Anyone who has used Centrelink online will know that it is written in a weird form of the English language that is spoken fluently by government officials but which rarely makes sense to ordinary people. Having tried to navigate the online maze of making a claim for Jobseeker, I decided I needed a human to speak to. I had many questions, the “help” pages were not specific enough to my situation, so I popped into my local Centrelink office. It was surprisingly empty, I was expecting to have to queue up for a while. I found out quite quickly why this was the case. I was immediately called up to speak to a person behind the counter, who was quite helpful and polite and said I had to go and see her colleague at the next desk.

I shuffled over to said colleague and told her my situation. “You can make a claim online.” was the response. Well, of course I knew this already, so I asked the questions I needed to ask. “Just apply online and put all the information in.” came the next instruction. This, I soon discovered, was her standard answer to any query put to her, so I just turned around and walked out, feeling fairly despondent that I couldn’t be heard by a real person. I formed the opinion that Centrelink could make vast savings on salaries by simply replacing staff like this with a simple sign that says “Please make all claims online and don’t come back here again”.

The next day I tackled making the claim online, which took almost four hours. This is mostly because you have to read most things at least twice to make sense of what they are asking. Two days later they emailed asking for more information, which was provided. Then came the tempting invitation to sign up to Workforce Australia and pay a visit to their partner, which was Employment Plus, an arm of the Salvation Army. This arrangement is ostensibly to help you find a job, but its real purpose is to make sure you are meeting your obligations to justify the pitiful amount that is Jobseeker. They were the enforcer, not the helper. They were the Workhouse Master to my Oliver Twist. Except I dare not ask for more.

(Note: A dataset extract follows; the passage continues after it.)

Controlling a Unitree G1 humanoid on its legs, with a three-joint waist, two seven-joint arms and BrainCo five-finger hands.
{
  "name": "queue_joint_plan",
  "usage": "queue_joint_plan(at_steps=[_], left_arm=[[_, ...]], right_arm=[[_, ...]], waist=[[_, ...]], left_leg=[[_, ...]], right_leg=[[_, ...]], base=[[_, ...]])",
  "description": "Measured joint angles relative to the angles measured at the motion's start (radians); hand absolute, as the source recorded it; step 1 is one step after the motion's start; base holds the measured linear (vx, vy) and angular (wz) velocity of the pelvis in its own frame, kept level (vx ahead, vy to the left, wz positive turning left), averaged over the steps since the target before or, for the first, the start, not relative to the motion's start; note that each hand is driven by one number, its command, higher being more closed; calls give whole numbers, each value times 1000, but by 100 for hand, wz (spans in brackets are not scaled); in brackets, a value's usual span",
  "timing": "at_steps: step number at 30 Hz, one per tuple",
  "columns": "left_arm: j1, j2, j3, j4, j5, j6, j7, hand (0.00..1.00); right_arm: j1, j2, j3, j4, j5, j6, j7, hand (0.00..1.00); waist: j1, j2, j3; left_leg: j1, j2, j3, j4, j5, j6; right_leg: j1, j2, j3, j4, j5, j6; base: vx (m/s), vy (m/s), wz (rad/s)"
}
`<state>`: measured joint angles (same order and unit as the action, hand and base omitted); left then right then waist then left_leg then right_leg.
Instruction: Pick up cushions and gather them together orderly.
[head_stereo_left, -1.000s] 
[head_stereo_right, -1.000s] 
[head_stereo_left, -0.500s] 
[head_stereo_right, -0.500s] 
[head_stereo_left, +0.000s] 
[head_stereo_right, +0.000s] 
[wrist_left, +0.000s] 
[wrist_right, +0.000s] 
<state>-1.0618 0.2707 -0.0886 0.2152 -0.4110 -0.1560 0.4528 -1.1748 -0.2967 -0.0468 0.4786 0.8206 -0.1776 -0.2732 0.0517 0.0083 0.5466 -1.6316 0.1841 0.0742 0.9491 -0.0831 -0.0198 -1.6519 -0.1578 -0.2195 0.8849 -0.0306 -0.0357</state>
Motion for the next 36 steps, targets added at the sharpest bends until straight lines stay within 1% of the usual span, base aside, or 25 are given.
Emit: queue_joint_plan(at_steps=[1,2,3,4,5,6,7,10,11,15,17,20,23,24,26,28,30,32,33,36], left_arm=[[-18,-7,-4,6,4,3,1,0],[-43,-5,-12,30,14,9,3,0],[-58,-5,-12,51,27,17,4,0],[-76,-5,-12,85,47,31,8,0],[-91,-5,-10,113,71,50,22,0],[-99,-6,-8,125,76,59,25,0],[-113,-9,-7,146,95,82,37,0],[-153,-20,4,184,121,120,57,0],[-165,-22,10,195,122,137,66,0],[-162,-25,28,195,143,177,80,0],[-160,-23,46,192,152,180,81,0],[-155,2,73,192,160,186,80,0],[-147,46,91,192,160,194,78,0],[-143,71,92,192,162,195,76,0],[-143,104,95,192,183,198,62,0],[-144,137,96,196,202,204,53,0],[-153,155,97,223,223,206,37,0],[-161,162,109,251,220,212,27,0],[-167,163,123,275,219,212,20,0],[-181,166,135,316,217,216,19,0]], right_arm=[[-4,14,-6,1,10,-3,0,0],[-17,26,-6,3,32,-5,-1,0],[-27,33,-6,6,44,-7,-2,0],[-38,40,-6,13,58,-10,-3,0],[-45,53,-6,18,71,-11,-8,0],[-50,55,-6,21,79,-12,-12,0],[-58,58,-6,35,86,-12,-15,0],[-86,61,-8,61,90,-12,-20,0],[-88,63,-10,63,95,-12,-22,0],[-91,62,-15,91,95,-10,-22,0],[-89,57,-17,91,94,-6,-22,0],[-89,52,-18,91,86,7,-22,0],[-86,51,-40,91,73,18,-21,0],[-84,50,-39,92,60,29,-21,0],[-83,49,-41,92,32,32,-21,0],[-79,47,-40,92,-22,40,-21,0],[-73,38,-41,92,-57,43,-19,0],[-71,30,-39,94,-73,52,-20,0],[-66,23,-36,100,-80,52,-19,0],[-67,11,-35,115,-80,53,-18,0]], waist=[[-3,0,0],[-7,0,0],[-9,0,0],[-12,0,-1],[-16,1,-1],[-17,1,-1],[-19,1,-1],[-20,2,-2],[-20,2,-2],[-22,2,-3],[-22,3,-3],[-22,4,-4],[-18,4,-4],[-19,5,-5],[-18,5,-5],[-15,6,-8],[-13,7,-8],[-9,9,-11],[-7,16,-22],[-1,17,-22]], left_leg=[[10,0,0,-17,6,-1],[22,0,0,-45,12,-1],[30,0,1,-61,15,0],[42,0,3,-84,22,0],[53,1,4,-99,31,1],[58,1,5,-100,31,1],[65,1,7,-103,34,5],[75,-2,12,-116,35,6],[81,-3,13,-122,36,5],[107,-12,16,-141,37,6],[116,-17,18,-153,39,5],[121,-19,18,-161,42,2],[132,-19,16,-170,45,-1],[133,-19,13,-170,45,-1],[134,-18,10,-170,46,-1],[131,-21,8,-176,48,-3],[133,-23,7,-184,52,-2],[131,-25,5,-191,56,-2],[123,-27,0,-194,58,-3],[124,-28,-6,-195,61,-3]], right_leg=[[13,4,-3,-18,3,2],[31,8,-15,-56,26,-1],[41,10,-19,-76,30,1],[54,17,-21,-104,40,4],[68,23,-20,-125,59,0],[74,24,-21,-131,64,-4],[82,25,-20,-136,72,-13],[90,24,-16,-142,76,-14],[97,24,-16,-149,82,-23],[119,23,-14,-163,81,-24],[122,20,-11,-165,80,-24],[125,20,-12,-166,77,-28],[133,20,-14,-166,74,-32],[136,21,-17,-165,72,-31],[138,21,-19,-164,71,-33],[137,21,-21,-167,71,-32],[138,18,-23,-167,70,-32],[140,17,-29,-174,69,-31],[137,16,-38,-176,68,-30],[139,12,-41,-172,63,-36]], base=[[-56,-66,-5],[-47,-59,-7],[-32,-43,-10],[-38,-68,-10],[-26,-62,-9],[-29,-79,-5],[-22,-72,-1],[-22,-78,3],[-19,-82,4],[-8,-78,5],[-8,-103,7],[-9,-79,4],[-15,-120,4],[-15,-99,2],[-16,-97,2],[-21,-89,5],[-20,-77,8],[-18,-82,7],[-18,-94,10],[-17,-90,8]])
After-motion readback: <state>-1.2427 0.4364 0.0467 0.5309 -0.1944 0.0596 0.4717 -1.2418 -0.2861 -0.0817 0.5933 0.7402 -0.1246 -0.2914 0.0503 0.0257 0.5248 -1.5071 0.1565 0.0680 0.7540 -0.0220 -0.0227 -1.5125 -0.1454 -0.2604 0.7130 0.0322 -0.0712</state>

My first meeting with Employment Plus didn’t start well at all. Firstly, the address given to me by the Centrelink contact was for a tobacconist on the main street. I then searched on Google Maps (and Apple Maps) and found the correct address. I tried following the walking directions, but while they are great at sending you to a location in a 2D plane, they have no idea what floor it is on. So I walked up and down, inside the shopping centre, outside the shopping centre looking for this magical place. Eventually I found it, nestled amongst the vacant shops that surrounded it. Inside there were three very unhappy looking people. One of them tells me to have a seat, so I do. Minutes pass by, extremely slowly. These unhappy people type away at their screens, not interacting with each other at all. I have never seen an office with zero interaction between team members like this. I think I’d last a week in a place like this.

Eventually I am called up by one of them. Normally when going to see someone about a service they provide, the expectation is to be told what they can do for me, or what I can expect from the process. No, their starting pitch was that I need to fulfill these obligations or expect penalties such as cessation of payments or similar. Yes, they start with the stick, not the carrot. After seeing my CV, she then proceeded to suggest jobs I was not suited to. I said yes anyway, just give them my contact details. I felt that they assumed everyone that came to see them was lazy, stupid, or both. It was a frightful experience.

Some days pass, and I get the occasional automated email from Employment Plus with tips (clearly aimed at people who have never job searched before). I know how to write a CV and a cover letter. I have hired enough people and read through enough CVs and cover letters to know what works and what doesn’t. In the meantime, I dutifully entered my jobseeking activity into the Workforce Australia portal.

More days pass, and I get a message from Centrelink saying my claim has been assessed. Hooray! I log in to read the outcome – DENIED.

Very soon afterwards, an automated email arrived from Employment Plus, saying I was no longer with them and my next appointment with them was no longer required.

From this experience I can only come to one conclusion. Government agencies are only concerned with helping you find a job (and I use that sentence loosely, as the help is minimal to non existent) when they are giving you money. If they are not giving you money, you’re on your own.

The whole experience was a total waste of time. I suspect if I had got to speak to a real (actually helpful) person at the start of the process, I might have been advised that I wasn’t eligible in the first place, and there was never a need to go through the entire dehumanising experience.